Urinary bladder urothelial carcinoma (UBUC) is the most prevalent type of bladder cancer. Azacitidine, an inhibitor of DNA methylation, has potential therapeutic effects against several malignancies. Azacitidine has an apoptosis-inducing effect and inhibits the proliferation of tumor cells. However, the anti-tumor effects of azacitidine on UBUC, especially following intravesical instillation (IVI), remain to be identified.

Materials and Methods:

The UBUC cell lines T24 and UMUC3 were used for cell assays (MTT, colony formation, and wound healing) and cell cycle analysis via flow cytometry to analyze the effects of azacitidine.
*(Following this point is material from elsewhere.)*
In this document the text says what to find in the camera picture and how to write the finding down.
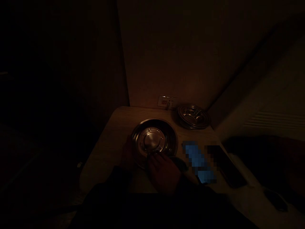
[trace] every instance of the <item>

Potential signaling pathways were investigated by protein arrays and western blotting. The N-Butyl-N-(4-hydroxybutyl) nitrosamine (BBN)-induced rat UBUC model was used for in vivo studies. The Ki67 index was used for quantitative analysis. The statistical significance of differences was determined by Student’s t test; p < 0.05 was considered statistically significant.

Results:

Azacitidine significantly inhibited DNMT expression in UBUC cell lines. MTT and colony formation assays showed significant reductions in cell viability and clonogenic activity in both cell lines treated with azacitidine. Significant cytotoxic effects, namely increased sub-G1 and Annexin V-PI populations (all p < 0.05), were seen following azacitidine treatment. The potential signaling pathways were identified with protein arrays, and the suppression of TNF-R1 and induction of TRAIL-R2 and their downstream signaling molecules were confirmed in vitro. TNF-R1 suppression reduced claspin and survivin expression, while TRAIL-R2 activation induced cytochrome C and caspase 3 expression. Rats with BBN-induced bladder cancer receiving IVI of azacitidine had significantly less tumor burden and a reduced Ki67 index (p<0.05).

Conclusion:

Our study provided evidence for a reduction in BBN-induced bladder cancer through the TRAIL-R2 and TNF-R1 signaling pathways in response to IVI of azacitidine. This therapy might provide new insights for further clinical trials.